In obiter comments (albeit agreed with in Neuberger's judgment), Lord Sumption called into question the guidance given by the Court of Appeal which had earlier said that an English court should normally refuse a stay of its own proceedings if it would be likely to resolve the question of validity significantly earlier then the EPO. The judges noted a number of problems with this guidance, including the fact that if the UK proceedings had been fully concluded and the damages had been paid, the defendant would have been required to bring a claim in restitution to seek recovery of the amounts paid. Further, Sumption noted that “even if the EPO opposition proceedings are concluded in time to affect the English proceedings, the uncertainty and waste of costs involved do little credit to our procedures”, and suggested that the Patents Court and the Court of Appeal reconsider the guidance.
The judgment goes some way towards addressing a situation that had been considered by a number of commentators to be unfair, but is noted to apply only to situations where at least the enquiry into the damages awarded is ongoing.
Further, although made only as observations by the Supreme Court judges (meaning that the comments are not binding on the lower UK courts), it is likely that the lower courts will now be minded to consider the prospect of, and problems resulting from, potentially conflicting results from the UK and EPO proceedings. This may lead the UK courts to have a greater inclination to stay proceedings where an EPO opposition has been filed, even though it can often take many years for completion of both first and second instance proceedings before the EPO.

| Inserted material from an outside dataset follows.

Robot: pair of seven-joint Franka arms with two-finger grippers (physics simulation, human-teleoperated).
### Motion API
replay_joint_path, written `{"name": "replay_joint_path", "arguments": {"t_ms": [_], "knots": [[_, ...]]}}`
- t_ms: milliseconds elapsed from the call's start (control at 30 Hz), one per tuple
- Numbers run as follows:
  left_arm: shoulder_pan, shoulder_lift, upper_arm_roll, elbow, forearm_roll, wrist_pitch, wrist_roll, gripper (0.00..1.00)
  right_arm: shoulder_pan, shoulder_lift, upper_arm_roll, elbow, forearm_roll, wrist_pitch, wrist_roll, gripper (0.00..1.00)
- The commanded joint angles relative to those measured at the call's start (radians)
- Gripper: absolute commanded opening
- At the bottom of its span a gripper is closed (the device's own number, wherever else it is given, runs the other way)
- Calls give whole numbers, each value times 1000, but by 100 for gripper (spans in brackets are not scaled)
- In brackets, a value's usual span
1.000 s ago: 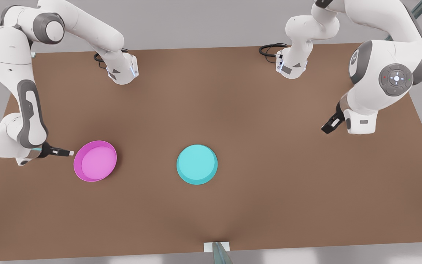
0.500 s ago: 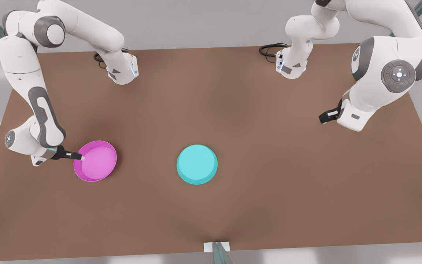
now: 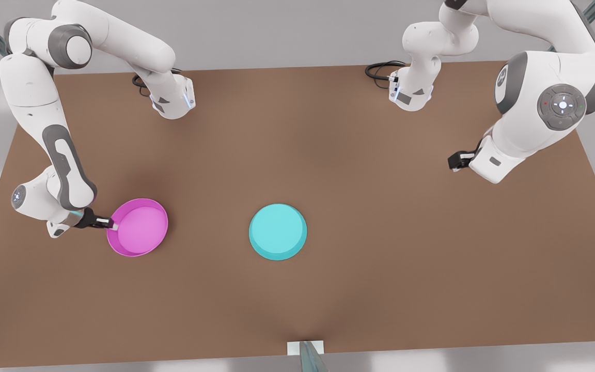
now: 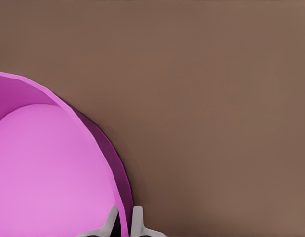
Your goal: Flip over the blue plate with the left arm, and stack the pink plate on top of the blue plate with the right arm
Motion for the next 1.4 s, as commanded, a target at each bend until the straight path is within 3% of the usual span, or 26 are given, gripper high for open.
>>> {"name": "replay_joint_path", "arguments": {"t_ms": [0, 267, 367, 600, 700, 767, 1000, 1267, 1300, 1333, 1367], "knots": [[0, -3, -1, 1, 0, 2, 149, 100, -4, 1, 1, 1, -8, 0, -44, 21], [0, -4, -1, 1, 2, 1, 149, 100, -5, -97, 48, 54, 37, -204, -43, 21], [0, -7, -1, 1, 2, 1, 149, 100, 13, -91, 156, 111, 52, -218, 16, 21], [-1, -7, -2, 0, 2, -4, 149, 100, 378, -16, 158, 221, 51, -135, 543, 21], [-1, -7, -2, 0, 0, -4, 149, 100, 499, 29, 146, 291, 37, -134, 746, 21], [-1, -7, -2, 0, 0, -4, 149, 100, 622, 30, 68, 301, 37, -126, 821, 21], [-1, -16, -2, -2, 0, -15, 149, 100, 811, 36, -14, 269, -3, -35, 921, 21], [-1, -18, -2, -2, 0, -18, 149, 100, 855, 36, -15, 255, -4, 9, 944, 23], [-1, -20, -1, -2, 2, -19, 149, 100, 857, 36, -15, 254, -4, 15, 944, 53], [0, -18, -1, -3, 2, -25, 149, 100, 857, 38, -15, 254, -4, 23, 944, 100], [-1, -20, -1, -2, 3, -32, 148, 100, 857, 38, -15, 254, -6, 32, 944, 100]]}}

However, if this change does indeed come to pass, it will be a sad day for those who want actions dealt with efficiently. In recent years the UK courts have speeded up their proceedings so that first instance cases can be dispatched within a year or so (with any appeal finished within a further year); if the courts must now wait until EPO proceedings have been completed, actions will take much longer to be resolved (a total of five or six years for both instances is fairly standard). While the EPO is not averse to accelerating its own proceedings in such scenarios, this is the exception rather than the norm.
This judgment also elevates the importance of EPO opposition proceedings and emphasises that it is essential to file an EPO opposition in every instance where infringement of a patent is potentially arguable at any level.
In an interesting footnote to the legal proceedings, shortly after the judgment was given Virgin agreed to sell the engineering department of its Threesixty Aerospace unit (which was involved in developing Virgin’s flatbed seats) to Zodiac. Virgin has said that this move was not directly linked to the ruling.